I've read my train, test and validation sentences into train_sentences, test_sentences, val_sentences
Then I applied Tf-IDF vectorizer on these.
vectorizer = TfidfVectorizer(max_features=300)
vectorizer = vectorizer.fit(train_sentences)
X_train = vectorizer.transform(train_sentences)
X_val = vectorizer.transform(val_sentences)
X_test = vectorizer.transform(test_sentences)
And my model looks like this
model = Sequential()
model.add(Input(????))
model.add(Flatten())
model.add(Dense(256, activation='relu'))
model.add(Dense(32, activation='relu'))
model.add(Dense(8, activation='sigmoid'))
model.summary()
model.compile(optimizer='adam', loss='binary_crossentropy', metrics=['accuracy'])
Normally we pass embeddings matrix in the embeddings layer in case of word2vec.
How should I use Tf-IDF in Keras model? Please provide me with an example to use.
Thanks.
I cannot imagine a good reason for combining TF/IDF values with embedding vectors, but here is a possible solution: use the functional API, multiple Inputs and the concatenate function.
To concatenate layer outputs, their shapes must be aligned (except for the axis that is being concatenated). One method is to average embeddings and then concatenate to a vector of TF/IDF values.
Setting up, and some sample data
from sklearn.feature_extraction.text import TfidfVectorizer
from sklearn.model_selection import train_test_split
from sklearn.datasets import fetch_20newsgroups
import numpy as np
import keras
from keras.models import Model
from keras.layers import Dense, Activation, concatenate, Embedding, Input
from keras.preprocessing.text import Tokenizer
from keras.preprocessing.sequence import pad_sequences
# some sample training data
bunch = fetch_20newsgroups()
all_sentences = []
for document in bunch.data:
sentences = document.split("\n")
all_sentences.extend(sentences)
all_sentences = all_sentences[:1000]
X_train, X_test = train_test_split(all_sentences, test_size=0.1)
len(X_train), len(X_test)
vectorizer = TfidfVectorizer(max_features=300)
vectorizer = vectorizer.fit(X_train)
df_train = vectorizer.transform(X_train)
tokenizer = Tokenizer()
tokenizer.fit_on_texts(X_train)
maxlen = 50
sequences_train = tokenizer.texts_to_sequences(X_train)
sequences_train = pad_sequences(sequences_train, maxlen=maxlen)
Model definition
vocab_size = len(tokenizer.word_index) + 1
embedding_size = 300
input_tfidf = Input(shape=(300,))
input_text = Input(shape=(maxlen,))
embedding = Embedding(vocab_size, embedding_size, input_length=maxlen)(input_text)

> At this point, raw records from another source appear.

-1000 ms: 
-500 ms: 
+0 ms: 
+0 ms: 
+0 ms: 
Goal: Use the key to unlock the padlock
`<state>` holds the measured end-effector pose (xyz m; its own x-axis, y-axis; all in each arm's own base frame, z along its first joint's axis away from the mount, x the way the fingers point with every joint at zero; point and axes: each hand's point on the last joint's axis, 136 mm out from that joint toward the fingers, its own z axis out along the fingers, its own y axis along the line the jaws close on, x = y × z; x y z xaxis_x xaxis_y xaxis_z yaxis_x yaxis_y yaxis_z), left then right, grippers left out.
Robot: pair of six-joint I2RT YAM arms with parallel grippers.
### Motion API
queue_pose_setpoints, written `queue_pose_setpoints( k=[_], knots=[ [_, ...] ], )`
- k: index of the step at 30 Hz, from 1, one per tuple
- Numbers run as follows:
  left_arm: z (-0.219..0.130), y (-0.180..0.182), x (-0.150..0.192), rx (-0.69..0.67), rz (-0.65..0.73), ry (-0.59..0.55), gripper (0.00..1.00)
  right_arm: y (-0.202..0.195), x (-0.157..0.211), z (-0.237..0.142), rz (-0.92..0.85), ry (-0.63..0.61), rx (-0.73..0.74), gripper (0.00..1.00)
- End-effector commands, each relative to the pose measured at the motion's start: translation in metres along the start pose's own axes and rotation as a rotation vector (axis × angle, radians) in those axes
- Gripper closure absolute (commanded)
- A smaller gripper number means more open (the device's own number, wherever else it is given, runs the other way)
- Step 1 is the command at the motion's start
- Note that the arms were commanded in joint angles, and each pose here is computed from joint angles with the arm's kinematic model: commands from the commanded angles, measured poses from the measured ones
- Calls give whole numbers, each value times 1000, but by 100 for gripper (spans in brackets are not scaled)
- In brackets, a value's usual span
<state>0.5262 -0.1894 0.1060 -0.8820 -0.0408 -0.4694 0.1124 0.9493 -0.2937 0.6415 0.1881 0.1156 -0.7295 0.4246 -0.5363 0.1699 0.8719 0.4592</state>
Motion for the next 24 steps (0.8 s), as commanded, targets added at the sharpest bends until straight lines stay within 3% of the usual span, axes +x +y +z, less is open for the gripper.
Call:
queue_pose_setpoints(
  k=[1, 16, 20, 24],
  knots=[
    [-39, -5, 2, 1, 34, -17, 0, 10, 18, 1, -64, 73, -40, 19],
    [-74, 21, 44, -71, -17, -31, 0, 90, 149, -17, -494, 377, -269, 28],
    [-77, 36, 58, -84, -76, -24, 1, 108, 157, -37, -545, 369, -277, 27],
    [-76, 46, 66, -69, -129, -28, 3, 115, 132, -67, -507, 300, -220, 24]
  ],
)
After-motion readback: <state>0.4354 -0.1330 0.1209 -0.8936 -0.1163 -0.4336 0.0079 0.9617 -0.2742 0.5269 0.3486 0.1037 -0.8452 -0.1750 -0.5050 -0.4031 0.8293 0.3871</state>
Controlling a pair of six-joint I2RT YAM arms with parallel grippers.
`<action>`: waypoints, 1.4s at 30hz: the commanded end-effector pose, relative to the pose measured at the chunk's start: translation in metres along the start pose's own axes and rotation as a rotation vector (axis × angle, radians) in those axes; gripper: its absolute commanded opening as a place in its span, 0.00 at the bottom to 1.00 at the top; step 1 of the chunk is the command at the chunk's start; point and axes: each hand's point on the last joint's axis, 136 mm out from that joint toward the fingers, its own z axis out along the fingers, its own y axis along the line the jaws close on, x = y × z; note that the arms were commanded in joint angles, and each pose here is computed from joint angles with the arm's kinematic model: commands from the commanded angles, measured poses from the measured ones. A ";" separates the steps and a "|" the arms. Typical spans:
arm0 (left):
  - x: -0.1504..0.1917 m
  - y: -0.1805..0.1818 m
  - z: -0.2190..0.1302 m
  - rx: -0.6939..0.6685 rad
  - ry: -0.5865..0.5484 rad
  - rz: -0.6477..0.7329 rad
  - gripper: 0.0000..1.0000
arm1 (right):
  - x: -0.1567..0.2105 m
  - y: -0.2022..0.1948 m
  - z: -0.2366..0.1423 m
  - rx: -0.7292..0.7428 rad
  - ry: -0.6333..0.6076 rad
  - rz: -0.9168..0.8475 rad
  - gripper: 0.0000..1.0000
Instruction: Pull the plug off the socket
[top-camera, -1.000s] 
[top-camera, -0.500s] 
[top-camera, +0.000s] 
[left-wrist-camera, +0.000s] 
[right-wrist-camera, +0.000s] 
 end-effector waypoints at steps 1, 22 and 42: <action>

# this averaging method taken from:
# https://stackoverflow.com/a/54217709/1987598
mean_embedding = keras.layers.Lambda(lambda x: keras.backend.mean(x, axis=1))(embedding)
concatenated = concatenate([input_tfidf, mean_embedding])
dense1 = Dense(256, activation='relu')(concatenated)
dense2 = Dense(32, activation='relu')(dense1)
dense3 = Dense(8, activation='sigmoid')(dense2)
model = Model(inputs=[input_tfidf, input_text], outputs=dense3)
model.summary()
model.compile(optimizer='adam', loss='binary_crossentropy', metrics=['accuracy'])
Model Summary Output
Model: "model_2"
__________________________________________________________________________________________________
Layer (type) Output Shape Param # Connected to
==================================================================================================
input_11 (InputLayer) (None, 50) 0
__________________________________________________________________________________________________
embedding_5 (Embedding) (None, 50, 300) 633900 input_11[0][0]
__________________________________________________________________________________________________
input_10 (InputLayer) (None, 300) 0
__________________________________________________________________________________________________
lambda_1 (Lambda) (None, 300) 0 embedding_5[0][0]
__________________________________________________________________________________________________
concatenate_4 (Concatenate) (None, 600) 0 input_10[0][0]
lambda_1[0][0]
__________________________________________________________________________________________________
dense_5 (Dense) (None, 256) 153856 concatenate_4[0][0]
__________________________________________________________________________________________________
dense_6 (Dense) (None, 32) 8224 dense_5[0][0]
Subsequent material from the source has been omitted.